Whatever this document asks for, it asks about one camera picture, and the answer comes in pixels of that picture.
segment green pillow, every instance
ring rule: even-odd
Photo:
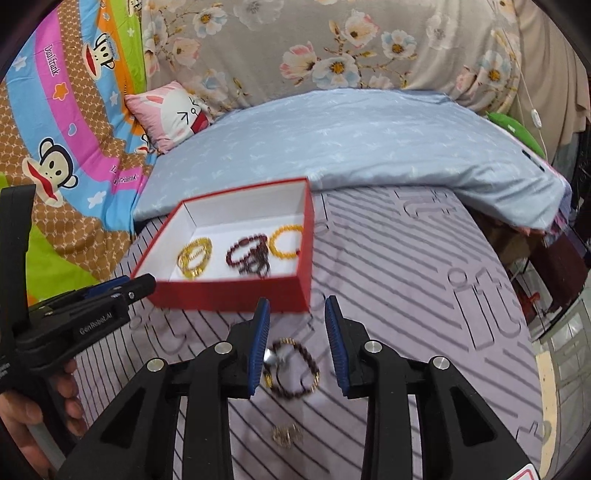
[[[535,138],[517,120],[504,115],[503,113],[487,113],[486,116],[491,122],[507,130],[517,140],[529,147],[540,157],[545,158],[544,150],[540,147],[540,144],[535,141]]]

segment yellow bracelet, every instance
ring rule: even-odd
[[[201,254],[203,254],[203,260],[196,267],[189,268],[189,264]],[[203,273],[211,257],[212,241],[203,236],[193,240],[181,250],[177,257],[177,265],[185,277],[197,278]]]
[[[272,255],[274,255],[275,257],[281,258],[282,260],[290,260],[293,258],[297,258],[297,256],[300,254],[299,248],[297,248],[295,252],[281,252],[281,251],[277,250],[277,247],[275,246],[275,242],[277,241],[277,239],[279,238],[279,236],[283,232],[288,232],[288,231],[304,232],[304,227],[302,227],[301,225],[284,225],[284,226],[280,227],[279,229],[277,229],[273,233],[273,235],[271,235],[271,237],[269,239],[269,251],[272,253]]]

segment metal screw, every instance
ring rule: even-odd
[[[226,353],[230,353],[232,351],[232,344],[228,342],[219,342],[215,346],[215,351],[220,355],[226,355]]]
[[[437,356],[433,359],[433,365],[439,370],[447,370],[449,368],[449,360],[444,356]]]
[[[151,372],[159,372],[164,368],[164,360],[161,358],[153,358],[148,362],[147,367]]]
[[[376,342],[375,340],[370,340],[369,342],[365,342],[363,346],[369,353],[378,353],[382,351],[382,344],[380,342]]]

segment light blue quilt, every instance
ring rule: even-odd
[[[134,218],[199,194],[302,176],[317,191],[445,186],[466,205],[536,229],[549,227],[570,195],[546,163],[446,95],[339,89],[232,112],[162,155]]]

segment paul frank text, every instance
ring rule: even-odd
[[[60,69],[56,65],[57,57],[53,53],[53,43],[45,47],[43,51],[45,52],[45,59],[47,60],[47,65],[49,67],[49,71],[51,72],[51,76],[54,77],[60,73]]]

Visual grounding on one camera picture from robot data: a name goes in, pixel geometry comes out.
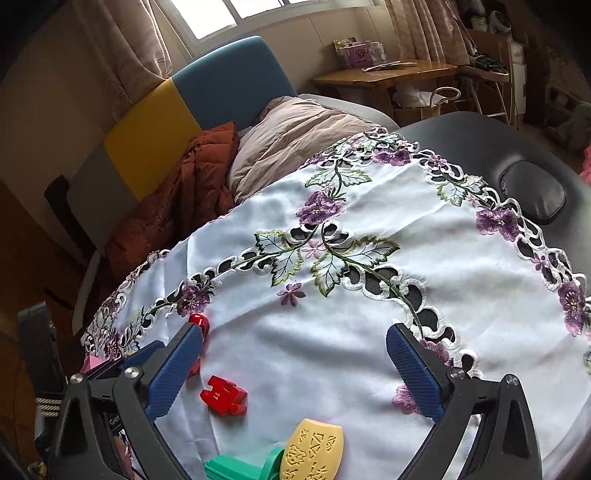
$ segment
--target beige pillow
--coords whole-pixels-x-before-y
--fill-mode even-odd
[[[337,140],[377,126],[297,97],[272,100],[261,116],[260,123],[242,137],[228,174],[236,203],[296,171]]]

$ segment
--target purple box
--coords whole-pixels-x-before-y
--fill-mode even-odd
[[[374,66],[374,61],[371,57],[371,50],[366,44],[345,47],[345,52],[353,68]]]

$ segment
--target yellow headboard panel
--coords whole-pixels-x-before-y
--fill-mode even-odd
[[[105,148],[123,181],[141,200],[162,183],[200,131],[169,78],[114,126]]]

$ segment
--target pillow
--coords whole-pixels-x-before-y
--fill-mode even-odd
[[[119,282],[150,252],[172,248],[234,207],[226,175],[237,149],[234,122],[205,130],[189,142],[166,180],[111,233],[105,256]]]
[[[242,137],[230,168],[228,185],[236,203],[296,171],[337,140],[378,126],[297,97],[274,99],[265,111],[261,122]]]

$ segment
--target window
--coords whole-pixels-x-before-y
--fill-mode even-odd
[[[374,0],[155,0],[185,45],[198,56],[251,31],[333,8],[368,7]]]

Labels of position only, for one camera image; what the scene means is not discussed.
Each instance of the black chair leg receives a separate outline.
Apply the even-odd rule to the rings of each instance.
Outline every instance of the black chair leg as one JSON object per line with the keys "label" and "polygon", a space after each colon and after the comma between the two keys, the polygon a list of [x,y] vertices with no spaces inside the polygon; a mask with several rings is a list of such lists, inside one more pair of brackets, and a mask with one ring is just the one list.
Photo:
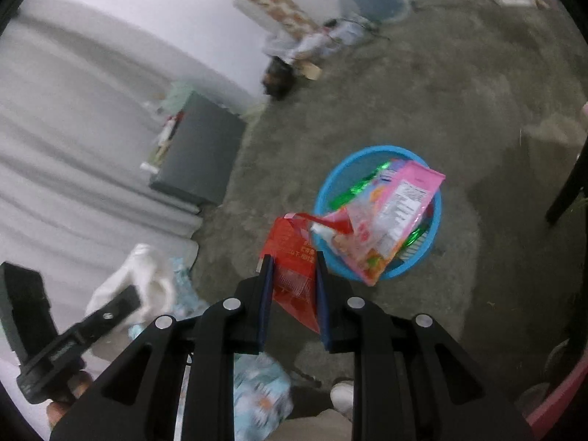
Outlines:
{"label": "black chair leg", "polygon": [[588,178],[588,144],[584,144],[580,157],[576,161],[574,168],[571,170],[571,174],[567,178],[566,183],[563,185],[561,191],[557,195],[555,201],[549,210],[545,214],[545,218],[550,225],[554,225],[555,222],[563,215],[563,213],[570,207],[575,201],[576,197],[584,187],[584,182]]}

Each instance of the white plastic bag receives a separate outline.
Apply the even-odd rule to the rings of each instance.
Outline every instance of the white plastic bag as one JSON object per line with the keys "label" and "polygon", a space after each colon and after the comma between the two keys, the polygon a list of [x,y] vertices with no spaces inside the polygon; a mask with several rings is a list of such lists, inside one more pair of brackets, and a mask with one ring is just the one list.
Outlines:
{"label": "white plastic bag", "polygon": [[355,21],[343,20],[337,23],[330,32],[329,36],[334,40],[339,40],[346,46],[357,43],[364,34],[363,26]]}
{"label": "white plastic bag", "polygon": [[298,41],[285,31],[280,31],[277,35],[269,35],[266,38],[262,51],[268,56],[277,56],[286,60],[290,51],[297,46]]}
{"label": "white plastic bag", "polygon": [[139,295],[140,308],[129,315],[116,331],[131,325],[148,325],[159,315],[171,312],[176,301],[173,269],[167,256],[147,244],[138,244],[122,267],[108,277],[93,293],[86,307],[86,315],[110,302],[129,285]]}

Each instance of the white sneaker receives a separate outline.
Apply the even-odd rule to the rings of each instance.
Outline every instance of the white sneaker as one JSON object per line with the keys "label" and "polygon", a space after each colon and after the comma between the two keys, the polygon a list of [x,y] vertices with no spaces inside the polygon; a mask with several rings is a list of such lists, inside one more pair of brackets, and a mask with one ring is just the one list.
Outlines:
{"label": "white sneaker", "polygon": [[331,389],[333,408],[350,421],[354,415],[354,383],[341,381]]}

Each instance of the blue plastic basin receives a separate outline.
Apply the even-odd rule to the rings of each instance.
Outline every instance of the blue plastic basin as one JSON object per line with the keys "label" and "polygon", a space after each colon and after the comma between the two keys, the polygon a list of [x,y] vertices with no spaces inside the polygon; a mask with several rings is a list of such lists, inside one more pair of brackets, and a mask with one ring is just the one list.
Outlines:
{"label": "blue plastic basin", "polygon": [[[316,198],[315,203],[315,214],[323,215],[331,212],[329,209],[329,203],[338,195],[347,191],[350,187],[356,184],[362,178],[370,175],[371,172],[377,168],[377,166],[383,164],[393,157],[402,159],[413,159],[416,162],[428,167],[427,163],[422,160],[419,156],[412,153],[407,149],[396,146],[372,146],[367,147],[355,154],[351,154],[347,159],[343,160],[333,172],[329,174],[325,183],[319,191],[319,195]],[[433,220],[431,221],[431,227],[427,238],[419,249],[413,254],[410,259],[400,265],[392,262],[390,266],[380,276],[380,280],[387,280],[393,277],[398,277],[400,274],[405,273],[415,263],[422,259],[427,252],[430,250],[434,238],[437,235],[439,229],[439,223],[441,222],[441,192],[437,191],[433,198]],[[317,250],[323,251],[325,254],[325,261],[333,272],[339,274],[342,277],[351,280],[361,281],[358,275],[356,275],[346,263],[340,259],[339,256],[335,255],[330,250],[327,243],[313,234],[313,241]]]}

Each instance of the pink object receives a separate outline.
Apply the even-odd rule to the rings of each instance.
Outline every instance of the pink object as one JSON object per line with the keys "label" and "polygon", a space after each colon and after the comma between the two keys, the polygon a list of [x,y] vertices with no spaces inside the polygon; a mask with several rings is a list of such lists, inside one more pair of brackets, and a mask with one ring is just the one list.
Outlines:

§ WHAT YOU HAVE TO DO
Go through the preceding material and copy each line that has the word "target".

§ REPLY
--target beige pillow
--target purple box
--target yellow headboard panel
--target pillow
--target window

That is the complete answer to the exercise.